▸ **Required action**: Give back the lines below exactly, but do not include any pictures.

▸ **Data in this exercise**:
====================

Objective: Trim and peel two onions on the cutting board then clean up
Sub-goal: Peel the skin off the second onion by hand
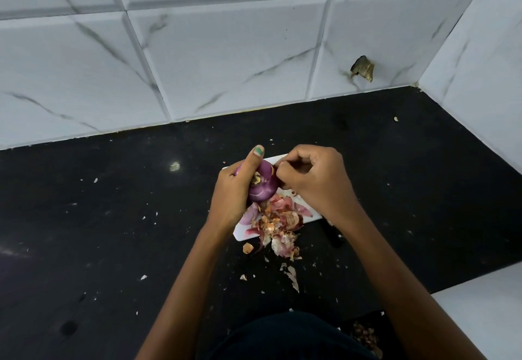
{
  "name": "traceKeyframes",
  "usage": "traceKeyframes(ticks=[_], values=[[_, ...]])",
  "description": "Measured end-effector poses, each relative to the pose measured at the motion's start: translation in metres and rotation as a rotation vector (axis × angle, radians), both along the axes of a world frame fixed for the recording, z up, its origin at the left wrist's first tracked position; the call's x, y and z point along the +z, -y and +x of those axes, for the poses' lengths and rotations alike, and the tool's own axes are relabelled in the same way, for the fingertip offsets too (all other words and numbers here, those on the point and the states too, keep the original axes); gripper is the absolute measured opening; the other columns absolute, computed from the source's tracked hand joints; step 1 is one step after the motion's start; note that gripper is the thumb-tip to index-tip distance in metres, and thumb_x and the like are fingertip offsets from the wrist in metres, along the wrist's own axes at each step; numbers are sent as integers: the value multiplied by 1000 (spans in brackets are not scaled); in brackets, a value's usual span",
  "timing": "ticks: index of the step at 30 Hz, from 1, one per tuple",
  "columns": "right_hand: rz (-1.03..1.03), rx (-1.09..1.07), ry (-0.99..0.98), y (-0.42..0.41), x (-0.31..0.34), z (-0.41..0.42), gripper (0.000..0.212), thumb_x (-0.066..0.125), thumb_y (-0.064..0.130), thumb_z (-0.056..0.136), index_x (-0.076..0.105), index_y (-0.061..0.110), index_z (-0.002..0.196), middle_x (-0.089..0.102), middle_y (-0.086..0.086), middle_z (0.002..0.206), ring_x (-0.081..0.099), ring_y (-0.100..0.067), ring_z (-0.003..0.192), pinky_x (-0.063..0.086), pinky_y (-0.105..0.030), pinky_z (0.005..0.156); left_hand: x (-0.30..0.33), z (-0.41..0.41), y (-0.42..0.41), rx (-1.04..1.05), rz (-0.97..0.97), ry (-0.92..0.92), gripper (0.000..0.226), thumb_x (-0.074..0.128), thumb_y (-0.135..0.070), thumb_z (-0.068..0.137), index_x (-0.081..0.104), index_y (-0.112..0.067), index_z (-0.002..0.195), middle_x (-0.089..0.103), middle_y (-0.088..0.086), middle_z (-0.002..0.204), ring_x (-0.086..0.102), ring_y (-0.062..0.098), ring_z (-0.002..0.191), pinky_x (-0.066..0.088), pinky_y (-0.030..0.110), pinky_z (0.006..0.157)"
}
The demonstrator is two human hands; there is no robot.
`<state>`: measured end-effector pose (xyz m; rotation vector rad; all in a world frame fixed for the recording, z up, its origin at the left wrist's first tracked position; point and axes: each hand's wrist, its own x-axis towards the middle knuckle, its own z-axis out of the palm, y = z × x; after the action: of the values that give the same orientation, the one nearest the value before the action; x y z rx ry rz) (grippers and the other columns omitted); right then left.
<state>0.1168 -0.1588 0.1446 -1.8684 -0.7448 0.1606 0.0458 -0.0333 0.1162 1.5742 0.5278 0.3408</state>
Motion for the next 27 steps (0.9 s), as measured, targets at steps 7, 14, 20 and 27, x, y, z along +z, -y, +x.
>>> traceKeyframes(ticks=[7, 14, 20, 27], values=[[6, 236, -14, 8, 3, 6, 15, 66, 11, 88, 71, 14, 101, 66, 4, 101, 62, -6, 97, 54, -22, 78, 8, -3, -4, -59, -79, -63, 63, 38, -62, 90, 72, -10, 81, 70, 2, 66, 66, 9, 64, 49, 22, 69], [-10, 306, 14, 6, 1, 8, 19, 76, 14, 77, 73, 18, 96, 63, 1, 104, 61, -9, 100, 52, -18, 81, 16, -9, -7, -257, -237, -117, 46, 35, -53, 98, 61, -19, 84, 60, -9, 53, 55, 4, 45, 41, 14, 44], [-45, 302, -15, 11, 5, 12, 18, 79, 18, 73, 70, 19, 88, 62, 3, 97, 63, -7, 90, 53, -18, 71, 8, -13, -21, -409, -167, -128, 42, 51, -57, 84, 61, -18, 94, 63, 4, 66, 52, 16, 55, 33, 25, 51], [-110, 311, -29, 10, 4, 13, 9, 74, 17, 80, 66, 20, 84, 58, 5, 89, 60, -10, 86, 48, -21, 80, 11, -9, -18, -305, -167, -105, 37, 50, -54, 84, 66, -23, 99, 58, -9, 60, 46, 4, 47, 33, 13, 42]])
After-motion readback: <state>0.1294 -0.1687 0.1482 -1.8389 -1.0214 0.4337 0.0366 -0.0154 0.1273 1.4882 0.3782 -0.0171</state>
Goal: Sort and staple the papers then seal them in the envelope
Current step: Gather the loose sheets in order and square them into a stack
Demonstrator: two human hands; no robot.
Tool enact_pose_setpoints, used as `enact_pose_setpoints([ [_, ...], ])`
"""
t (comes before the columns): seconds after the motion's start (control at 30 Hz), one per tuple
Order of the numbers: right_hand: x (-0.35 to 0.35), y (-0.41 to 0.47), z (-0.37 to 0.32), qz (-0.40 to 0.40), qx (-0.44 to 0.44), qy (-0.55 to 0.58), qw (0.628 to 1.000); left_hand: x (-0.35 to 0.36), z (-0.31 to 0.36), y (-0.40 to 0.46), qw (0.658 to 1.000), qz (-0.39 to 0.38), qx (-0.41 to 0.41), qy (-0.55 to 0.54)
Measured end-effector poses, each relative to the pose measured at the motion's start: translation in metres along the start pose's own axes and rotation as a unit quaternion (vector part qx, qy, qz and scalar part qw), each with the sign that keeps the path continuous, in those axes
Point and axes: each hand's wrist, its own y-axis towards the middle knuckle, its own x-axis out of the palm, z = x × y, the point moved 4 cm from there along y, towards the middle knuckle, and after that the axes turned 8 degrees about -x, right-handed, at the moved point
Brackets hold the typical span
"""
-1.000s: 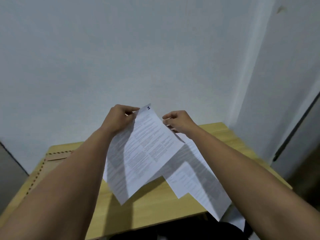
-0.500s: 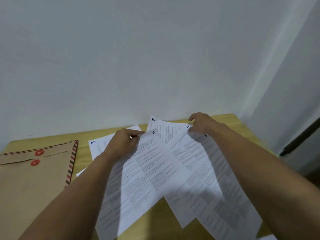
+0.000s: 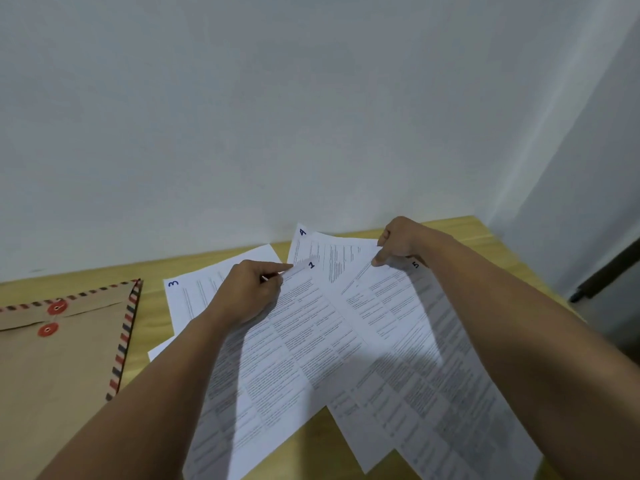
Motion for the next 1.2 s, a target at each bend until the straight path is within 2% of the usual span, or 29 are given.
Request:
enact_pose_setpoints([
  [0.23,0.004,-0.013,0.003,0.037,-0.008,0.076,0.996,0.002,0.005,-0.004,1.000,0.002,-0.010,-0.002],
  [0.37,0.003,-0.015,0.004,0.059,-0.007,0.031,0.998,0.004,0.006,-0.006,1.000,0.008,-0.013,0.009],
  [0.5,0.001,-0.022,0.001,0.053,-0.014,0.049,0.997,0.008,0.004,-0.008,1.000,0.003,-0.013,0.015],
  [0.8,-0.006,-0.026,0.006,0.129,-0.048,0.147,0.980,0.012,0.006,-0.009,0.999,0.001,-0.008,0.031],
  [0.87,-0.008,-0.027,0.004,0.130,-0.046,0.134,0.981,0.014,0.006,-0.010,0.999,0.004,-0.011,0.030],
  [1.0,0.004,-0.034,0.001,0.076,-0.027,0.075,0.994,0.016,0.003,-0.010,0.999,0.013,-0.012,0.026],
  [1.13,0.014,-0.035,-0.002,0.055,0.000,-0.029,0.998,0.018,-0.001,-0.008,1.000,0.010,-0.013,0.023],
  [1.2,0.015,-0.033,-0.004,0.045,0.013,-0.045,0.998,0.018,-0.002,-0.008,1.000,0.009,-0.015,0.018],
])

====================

▸ **Exercise response**:
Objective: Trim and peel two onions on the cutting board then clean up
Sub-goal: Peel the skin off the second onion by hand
{
  "name": "traceKeyframes",
  "usage": "traceKeyframes(ticks=[_], values=[[_, ...]])",
  "description": "Measured end-effector poses, each relative to the pose measured at the motion's start: translation in metres and rotation as a rotation vector (axis × angle, radians), both along the axes of a world frame fixed for the recording, z up, its origin at the left wrist's first tracked position; the call's x, y and z point along the +z, -y and +x of those axes, for the poses' lengths and rotations alike, and the tool's own axes are relabelled in the same way, for the fingertip offsets too (all other words and numbers here, those on the point and the states too, keep the original axes); gripper is the absolute measured opening; the other columns absolute, computed from the source's tracked hand joints; step 1 is one step after the motion's start; note that gripper is the thumb-tip to index-tip distance in metres, and thumb_x and the like are fingertip offsets from the wrist in metres, along the wrist's own axes at each step; numbers are sent as integers: the value multiplied by 1000 (spans in brackets are not scaled); in brackets, a value's usual span",
  "timing": "ticks: index of the step at 30 Hz, from 1, one per tuple",
  "columns": "right_hand: rz (-1.03..1.03), rx (-1.09..1.07), ry (-0.99..0.98), y (-0.42..0.41), x (-0.31..0.34), z (-0.41..0.42), gripper (0.000..0.212), thumb_x (-0.066..0.125), thumb_y (-0.064..0.130), thumb_z (-0.056..0.136), index_x (-0.076..0.105), index_y (-0.061..0.110), index_z (-0.002..0.196), middle_x (-0.089..0.102), middle_y (-0.086..0.086), middle_z (0.002..0.206), ring_x (-0.081..0.099), ring_y (-0.100..0.067), ring_z (-0.003..0.192), pinky_x (-0.063..0.086), pinky_y (-0.105..0.030), pinky_z (0.005..0.156); left_hand: x (-0.30..0.33), z (-0.41..0.41), y (-0.42..0.41), rx (-1.04..1.05), rz (-0.97..0.97), ry (-0.92..0.92), gripper (0.000..0.226), thumb_x (-0.074..0.128), thumb_y (-0.135..0.070), thumb_z (-0.068..0.137), index_x (-0.081..0.104), index_y (-0.112..0.067), index_z (-0.002..0.195), middle_x (-0.089..0.103), middle_y (-0.088..0.086), middle_z (-0.002..0.204), ring_x (-0.086..0.102), ring_y (-0.062..0.098), ring_z (-0.002..0.191), pinky_x (-0.066..0.088), pinky_y (-0.030..0.110), pinky_z (0.006..0.157)"
}
The demonstrator is two human hands; there is no robot.
`<state>`: measured end-effector pose (xyz m; rotation vector rad; all in a world frame fixed for the recording, z up, its origin at the left wrist's first tracked position; point and axes: each hand's wrist, its own x-axis towards the middle knuckle, its own z-axis out of the palm, y = z × x; after the action: of the values that give the same orientation, the one nearest the value before the action; x y z rx ry rz) (grippers and the other columns omitted); right then left.
<state>0.1168 -0.1588 0.1446 -1.8684 -0.7448 0.1606 0.0458 -0.0333 0.1162 1.5742 0.5278 0.3408</state>
Motion for the next 27 steps (0.9 s), as measured, targets at steps 7, 14, 20 and 27, x, y, z along +z, -y, +x.
>>> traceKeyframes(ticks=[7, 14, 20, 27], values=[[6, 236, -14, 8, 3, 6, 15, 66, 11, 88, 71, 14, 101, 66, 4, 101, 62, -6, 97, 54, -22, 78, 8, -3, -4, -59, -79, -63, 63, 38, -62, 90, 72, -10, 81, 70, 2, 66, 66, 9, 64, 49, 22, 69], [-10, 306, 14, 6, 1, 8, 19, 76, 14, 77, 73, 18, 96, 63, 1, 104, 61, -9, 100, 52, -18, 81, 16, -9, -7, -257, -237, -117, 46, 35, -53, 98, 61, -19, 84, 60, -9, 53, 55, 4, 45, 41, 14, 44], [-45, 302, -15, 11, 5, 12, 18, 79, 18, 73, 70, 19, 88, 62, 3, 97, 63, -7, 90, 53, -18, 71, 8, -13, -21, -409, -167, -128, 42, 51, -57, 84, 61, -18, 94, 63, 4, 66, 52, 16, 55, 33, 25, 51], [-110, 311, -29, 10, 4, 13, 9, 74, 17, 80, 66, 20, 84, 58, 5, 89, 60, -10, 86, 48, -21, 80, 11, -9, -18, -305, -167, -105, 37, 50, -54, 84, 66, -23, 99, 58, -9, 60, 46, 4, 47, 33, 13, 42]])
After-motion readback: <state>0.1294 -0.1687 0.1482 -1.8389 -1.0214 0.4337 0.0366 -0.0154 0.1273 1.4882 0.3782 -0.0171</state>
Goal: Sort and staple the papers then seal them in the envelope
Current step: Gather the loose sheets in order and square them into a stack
Demonstrator: two human hands; no robot.
Tool enact_pose_setpoints, used as `enact_pose_setpoints([ [_, ...], ])`
"""
t (comes before the columns): seconds after the motion's start (control at 30 Hz), one per tuple
Order of the numbers: right_hand: x (-0.35 to 0.35), y (-0.41 to 0.47), z (-0.37 to 0.32), qz (-0.40 to 0.40), qx (-0.44 to 0.44), qy (-0.55 to 0.58), qw (0.628 to 1.000); left_hand: x (-0.35 to 0.36), z (-0.31 to 0.36), y (-0.40 to 0.46), qw (0.658 to 1.000), qz (-0.39 to 0.38), qx (-0.41 to 0.41), qy (-0.55 to 0.54)
Measured end-effector poses, each relative to the pose measured at the motion's start: translation in metres along the start pose's own axes and rotation as a unit quaternion (vector part qx, qy, qz and scalar part qw), each with the sign that keeps the path continuous, in those axes
Point and axes: each hand's wrist, its own y-axis towards the middle knuckle, its own x-axis out of the palm, z = x × y, the point moved 4 cm from there along y, towards the middle knuckle, and after that the axes turned 8 degrees about -x, right-handed, at the moved point
Brackets hold the typical span
"""
-1.000s: 
-0.500s: 
+0.000s: 
Motion for the next 1.2 s, a target at each bend until the straight path is within 2% of the usual span, or 29 are given.
Request:
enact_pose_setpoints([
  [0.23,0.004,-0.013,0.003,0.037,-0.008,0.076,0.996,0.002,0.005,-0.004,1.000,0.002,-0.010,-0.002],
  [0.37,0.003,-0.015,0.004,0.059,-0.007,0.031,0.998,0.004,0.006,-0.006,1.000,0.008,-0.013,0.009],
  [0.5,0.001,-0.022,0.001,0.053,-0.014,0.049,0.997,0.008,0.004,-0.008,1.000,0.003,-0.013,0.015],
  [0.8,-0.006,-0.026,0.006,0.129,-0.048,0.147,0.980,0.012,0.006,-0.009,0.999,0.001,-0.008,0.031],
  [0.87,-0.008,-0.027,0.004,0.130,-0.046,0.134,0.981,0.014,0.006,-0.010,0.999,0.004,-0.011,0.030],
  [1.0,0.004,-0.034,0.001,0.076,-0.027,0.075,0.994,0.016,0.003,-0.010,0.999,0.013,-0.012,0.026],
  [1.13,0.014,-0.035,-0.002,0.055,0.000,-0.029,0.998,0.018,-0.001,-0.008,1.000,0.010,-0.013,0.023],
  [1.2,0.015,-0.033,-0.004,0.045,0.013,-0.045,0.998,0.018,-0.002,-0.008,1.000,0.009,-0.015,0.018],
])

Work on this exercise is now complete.